Several examples have been described in which tumors displaying HLA class-I APM component defects have recurred following a clinical response to T cell-based immunotherapy (108,109). Furthermore, the available evidence, although limited, suggests that the frequency of HLA class-I APM defects in metastases is increased in patients treated with T cell-based immunotherapy (27). It is likely that a cancer cell subpopulation can develop novel escape mechanism(s) under the selective pressure imposed by an immunotherapy. When the targeted restricting HLA class-I allele is lost, the host’s immune system can change the TA and the restricting HLA class-I allele (113). These clinical findings emphasize the need to develop strategies which maintain the expression and function of HLA class-I APM components to enhance recognition and elimination of cancer cells by cognate T cells. However, strategies which may have beneficial effects by upregulating HLA class-I expression, could have broad effects and therefore also upregulate molecules which have a negative impact upon immune effector cell-cancer cell interactions, such as radiotherapy-induced upregulation of programmed death ligand-1 (114,115).

From a practical viewpoint, analysis of HLA class-I APM expression and function will greatly benefit from standardization of the methodology used to quantitate expression levels in malignant and normal cells in formalin-fixed, paraffin-embedded tissues.

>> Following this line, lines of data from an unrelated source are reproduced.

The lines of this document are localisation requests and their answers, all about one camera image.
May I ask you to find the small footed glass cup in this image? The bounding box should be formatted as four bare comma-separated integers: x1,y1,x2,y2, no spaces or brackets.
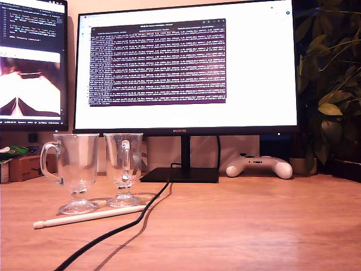
103,133,144,208
40,133,100,216

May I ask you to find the white pen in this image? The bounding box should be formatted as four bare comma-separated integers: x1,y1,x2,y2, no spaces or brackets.
33,205,147,229

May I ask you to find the large black Huawei monitor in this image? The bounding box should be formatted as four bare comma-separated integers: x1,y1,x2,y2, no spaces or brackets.
72,0,300,183

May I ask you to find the white game controller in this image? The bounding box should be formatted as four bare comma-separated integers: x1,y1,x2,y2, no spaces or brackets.
225,153,293,180

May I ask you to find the pale plant pot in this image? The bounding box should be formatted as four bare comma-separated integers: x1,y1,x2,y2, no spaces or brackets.
289,157,318,176

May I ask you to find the green leafy houseplant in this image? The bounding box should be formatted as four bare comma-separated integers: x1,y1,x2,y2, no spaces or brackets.
293,0,361,166

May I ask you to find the brown cardboard box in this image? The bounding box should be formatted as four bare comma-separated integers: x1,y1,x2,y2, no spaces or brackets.
10,154,59,182

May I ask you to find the black planter box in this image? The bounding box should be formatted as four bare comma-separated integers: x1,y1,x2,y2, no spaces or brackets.
321,158,361,181

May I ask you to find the green and white packet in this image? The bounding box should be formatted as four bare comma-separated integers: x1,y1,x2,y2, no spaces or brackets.
0,145,29,164

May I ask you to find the small white box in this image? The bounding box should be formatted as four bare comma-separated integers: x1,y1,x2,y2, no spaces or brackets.
0,162,11,183

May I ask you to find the black monitor showing code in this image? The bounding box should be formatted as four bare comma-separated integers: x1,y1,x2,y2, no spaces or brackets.
0,0,69,132

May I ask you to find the thin black monitor cable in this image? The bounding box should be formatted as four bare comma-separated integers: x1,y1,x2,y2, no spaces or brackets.
216,135,222,169

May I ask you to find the thick black table cable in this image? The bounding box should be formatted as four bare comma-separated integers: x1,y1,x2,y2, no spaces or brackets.
53,162,181,271

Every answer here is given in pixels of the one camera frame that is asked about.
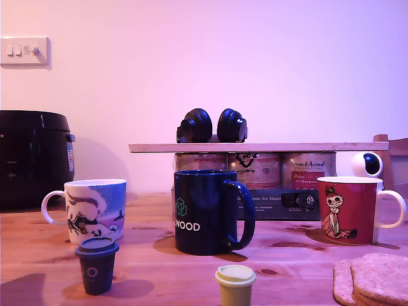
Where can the red cartoon mug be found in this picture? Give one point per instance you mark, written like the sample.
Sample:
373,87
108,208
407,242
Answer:
350,207

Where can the wooden shelf board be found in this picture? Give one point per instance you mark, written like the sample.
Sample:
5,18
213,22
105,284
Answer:
255,148

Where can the small yellow lidded cup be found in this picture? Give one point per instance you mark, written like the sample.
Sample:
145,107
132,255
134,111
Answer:
234,287

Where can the small dark lidded cup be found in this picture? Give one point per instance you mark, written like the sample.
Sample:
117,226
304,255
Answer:
95,271

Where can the pet food can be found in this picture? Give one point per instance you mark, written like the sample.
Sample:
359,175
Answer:
201,162
258,172
306,169

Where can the black headphones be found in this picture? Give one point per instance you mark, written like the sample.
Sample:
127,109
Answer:
197,126

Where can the navy Elwood mug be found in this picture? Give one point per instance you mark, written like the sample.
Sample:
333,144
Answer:
201,207

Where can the cardboard can tray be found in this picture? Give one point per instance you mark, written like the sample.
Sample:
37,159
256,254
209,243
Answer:
274,207

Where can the white illustrated mug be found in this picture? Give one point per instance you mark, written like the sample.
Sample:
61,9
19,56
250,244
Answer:
95,207

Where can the black rice cooker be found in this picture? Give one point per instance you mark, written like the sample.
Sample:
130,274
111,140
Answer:
32,159

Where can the cork coaster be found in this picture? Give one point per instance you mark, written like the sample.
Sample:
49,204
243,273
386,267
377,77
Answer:
342,283
382,274
366,299

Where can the white security camera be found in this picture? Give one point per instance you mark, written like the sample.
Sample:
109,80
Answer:
366,164

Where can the white wall light switch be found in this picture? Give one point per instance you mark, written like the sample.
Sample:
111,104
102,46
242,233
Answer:
25,52

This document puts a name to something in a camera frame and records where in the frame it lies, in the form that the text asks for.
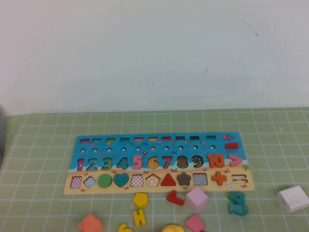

The latter represent the standard to score the HLA class-I APM component expression level in malignant cells. It is also important to consider that HLA class-I APM component expression and source of defects will differ among patients even with the same cancer type, as well as between primary and metastatic tumors (116). Therefore, mechanisms and potential interventions may have to be individualized. Furthermore, mAbs that detect shared HLA class-I epitopes are not practical for determining selective allele loss (117); therefore, selection of a panel of mAbs to identify specific HLA class-I alleles is critical. Finally, HLA class-I APM component expression levels may not necessarily correspond to functionality of HLA class-I trimolecular complexes. Variance in the repertoire of TA-derived peptides presented by HLA class-I alleles, due to differential expression of immunoproteasome subunits, is associated with patient outcomes in various cancer types (118,119). Assessment of the efficiency of peptide presentation by malignant cells before and/or after HLA class-I APM expression restoration will help determine a patient’s likelihood of clinical response to T cell-based immunotherapy.

Highlights.

• HLA class-I APM component defects are present in most, if not all, cancer types at high frequency.

• The mechanisms underlying these defects are predominantly non-structural and therefore, are potentially correctable with rationally designed therapeutic strategies.

• Restoration or upregulation of HLA class-I APM component expression in malignant cells enhances the efficacy of T cell-mediated immunity, including that triggered by immune checkpoint inhibitors.

• HLA class-I APM component expression is a potential biomarker for the selection of patients who may benefit from immune checkpoint inhibitor-based therapy.